## Task
Your answer is a number only: how many lines in the data below contain "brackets"?

######

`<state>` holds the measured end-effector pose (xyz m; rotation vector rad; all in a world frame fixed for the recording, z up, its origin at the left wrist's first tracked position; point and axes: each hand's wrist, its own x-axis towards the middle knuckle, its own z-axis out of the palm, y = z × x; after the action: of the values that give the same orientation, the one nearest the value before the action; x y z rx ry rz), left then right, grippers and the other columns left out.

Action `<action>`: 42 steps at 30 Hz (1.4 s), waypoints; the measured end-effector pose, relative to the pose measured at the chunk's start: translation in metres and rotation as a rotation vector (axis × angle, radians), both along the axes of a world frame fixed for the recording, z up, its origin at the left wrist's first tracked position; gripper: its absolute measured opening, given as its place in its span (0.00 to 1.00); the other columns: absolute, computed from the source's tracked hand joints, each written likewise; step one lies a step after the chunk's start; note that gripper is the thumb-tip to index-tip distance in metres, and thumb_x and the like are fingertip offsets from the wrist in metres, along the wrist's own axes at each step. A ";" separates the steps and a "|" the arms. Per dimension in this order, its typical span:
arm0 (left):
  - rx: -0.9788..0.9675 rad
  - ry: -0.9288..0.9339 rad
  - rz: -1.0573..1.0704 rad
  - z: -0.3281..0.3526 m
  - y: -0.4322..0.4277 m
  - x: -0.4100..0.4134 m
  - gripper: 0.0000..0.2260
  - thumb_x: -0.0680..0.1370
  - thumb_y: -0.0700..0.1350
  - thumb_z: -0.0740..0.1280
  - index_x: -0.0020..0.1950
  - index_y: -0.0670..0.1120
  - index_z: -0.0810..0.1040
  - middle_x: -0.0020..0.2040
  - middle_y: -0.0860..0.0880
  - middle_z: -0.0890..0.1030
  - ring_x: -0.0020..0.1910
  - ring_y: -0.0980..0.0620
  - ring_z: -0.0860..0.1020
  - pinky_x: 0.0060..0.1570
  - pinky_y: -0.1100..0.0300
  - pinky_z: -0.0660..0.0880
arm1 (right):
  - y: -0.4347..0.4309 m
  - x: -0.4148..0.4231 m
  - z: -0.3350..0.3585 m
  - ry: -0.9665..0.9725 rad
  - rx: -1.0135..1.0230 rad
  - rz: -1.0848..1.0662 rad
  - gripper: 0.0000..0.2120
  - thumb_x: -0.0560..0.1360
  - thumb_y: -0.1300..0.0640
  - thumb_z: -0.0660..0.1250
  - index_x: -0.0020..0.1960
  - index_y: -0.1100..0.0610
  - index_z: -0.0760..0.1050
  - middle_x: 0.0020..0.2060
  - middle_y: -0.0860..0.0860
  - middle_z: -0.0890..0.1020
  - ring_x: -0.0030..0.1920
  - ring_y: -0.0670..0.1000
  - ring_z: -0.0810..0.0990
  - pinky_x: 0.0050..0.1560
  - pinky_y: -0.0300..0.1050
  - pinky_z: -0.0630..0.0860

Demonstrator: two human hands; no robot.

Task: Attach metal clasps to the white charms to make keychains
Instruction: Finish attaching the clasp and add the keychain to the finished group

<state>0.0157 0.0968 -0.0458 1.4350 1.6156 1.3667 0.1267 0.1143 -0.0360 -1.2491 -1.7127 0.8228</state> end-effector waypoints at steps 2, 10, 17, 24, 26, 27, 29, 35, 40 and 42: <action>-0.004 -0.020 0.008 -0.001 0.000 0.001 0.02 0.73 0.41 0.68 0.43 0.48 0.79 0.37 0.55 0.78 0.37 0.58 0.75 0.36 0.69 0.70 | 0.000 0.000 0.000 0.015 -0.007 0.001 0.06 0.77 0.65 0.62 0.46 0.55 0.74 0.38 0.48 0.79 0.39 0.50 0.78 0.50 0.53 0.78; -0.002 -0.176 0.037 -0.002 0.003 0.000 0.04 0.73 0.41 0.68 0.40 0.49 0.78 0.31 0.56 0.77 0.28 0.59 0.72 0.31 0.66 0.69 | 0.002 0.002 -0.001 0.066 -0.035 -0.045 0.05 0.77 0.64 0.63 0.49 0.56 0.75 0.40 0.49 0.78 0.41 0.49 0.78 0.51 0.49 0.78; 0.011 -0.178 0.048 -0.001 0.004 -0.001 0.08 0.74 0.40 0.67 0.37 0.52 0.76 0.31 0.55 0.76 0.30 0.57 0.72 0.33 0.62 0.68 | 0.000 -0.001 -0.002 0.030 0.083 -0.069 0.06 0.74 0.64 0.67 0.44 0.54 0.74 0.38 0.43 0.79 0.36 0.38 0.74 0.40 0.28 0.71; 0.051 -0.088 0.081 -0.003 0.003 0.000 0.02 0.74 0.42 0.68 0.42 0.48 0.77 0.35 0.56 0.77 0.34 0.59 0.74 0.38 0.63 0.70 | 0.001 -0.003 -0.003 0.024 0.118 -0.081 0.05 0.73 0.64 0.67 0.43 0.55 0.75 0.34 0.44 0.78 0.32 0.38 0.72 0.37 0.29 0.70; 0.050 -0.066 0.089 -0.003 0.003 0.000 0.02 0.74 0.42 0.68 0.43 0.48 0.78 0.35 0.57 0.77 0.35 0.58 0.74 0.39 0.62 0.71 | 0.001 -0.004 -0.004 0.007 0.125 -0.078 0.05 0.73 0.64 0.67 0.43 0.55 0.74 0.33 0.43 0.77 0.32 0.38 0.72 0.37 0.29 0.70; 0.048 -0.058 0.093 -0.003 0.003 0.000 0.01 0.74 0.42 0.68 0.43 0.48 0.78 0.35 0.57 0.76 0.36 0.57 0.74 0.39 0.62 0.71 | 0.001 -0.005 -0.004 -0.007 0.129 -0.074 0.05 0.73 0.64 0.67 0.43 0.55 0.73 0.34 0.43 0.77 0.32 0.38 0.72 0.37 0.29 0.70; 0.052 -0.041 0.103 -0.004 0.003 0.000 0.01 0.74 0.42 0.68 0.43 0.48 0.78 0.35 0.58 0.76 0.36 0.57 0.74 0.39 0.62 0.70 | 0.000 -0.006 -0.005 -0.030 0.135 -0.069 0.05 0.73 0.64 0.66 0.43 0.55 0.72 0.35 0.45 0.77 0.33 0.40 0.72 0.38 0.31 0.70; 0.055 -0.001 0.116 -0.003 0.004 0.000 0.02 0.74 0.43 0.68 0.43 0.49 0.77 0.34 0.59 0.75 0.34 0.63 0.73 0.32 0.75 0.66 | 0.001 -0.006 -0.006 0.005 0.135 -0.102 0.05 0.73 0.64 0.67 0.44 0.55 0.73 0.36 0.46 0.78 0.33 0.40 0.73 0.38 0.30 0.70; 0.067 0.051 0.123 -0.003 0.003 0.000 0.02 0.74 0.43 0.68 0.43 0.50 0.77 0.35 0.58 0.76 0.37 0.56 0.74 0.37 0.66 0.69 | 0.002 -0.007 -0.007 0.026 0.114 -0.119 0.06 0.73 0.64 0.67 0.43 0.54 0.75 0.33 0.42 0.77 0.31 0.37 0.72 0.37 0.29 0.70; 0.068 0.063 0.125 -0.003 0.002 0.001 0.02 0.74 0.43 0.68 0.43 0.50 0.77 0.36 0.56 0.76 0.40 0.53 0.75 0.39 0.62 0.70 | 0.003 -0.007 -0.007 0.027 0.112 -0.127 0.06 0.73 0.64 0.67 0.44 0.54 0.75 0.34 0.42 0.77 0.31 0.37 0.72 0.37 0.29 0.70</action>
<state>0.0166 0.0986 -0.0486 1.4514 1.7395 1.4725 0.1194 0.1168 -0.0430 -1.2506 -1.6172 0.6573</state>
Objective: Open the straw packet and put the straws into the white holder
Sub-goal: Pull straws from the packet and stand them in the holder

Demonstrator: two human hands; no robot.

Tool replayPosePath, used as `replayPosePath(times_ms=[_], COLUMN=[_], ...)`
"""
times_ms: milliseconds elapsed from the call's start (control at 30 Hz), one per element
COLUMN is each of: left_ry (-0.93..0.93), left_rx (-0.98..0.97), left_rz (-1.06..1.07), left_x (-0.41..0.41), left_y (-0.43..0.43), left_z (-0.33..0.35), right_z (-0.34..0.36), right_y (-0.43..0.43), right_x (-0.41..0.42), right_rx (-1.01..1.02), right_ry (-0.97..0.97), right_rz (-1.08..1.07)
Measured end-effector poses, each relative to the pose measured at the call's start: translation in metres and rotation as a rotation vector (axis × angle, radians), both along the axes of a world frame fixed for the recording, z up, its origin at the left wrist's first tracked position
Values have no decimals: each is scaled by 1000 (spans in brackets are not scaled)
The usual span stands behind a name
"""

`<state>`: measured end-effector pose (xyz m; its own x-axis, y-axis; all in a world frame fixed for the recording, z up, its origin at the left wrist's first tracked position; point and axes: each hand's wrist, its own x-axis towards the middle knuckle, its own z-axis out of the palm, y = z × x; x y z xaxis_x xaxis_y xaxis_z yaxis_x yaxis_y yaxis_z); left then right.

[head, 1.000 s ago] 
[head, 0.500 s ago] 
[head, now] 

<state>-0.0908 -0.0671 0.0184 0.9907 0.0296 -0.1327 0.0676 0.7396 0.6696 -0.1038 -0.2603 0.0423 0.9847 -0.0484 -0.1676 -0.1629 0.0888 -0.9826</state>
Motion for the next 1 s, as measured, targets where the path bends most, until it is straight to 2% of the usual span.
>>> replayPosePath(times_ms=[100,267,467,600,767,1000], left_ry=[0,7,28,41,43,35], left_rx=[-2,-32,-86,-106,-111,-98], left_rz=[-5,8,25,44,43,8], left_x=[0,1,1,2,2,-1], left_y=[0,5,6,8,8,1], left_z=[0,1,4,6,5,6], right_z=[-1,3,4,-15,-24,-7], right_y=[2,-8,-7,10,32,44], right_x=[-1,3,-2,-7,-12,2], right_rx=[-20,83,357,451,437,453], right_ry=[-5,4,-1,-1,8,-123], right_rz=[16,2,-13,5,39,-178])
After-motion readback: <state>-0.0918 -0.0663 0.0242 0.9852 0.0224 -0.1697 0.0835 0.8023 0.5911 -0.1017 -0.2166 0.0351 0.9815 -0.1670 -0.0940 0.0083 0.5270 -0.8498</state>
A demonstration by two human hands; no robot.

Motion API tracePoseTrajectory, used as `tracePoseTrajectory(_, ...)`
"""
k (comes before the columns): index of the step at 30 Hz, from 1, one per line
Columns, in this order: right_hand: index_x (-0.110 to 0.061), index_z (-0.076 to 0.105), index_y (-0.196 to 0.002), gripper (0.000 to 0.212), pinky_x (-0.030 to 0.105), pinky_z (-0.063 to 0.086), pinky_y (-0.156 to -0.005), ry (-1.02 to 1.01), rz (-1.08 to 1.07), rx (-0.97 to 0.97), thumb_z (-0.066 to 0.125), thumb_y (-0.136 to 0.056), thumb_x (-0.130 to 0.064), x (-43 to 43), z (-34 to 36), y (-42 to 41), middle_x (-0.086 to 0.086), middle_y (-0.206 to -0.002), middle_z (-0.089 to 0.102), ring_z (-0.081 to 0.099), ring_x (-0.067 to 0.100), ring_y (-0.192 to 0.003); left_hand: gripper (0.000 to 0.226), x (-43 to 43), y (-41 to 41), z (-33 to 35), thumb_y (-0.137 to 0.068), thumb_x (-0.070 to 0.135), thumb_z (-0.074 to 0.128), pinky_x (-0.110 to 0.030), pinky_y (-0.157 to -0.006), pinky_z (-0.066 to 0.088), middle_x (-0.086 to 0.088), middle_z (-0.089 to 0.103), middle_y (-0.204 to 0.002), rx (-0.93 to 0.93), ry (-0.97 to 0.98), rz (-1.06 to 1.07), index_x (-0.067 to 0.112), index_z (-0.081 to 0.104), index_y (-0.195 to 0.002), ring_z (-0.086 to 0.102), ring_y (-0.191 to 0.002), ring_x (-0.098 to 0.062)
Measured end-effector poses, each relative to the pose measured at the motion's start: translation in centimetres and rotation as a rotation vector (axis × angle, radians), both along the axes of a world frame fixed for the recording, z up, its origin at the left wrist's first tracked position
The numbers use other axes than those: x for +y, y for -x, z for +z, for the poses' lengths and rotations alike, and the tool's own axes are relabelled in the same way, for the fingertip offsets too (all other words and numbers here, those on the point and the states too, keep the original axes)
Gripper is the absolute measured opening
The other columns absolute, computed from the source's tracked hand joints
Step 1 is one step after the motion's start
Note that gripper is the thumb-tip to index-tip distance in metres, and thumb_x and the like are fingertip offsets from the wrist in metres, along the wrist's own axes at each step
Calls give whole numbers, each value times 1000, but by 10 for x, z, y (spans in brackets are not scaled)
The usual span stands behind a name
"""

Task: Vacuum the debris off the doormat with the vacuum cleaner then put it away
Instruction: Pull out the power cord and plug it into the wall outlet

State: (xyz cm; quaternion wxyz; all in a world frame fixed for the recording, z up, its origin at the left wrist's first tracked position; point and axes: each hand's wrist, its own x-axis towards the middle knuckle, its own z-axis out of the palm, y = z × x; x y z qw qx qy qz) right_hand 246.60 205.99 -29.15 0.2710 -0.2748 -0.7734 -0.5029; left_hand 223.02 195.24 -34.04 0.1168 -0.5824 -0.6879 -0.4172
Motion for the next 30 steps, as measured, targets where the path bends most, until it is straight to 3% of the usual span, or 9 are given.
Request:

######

## Exercise response
2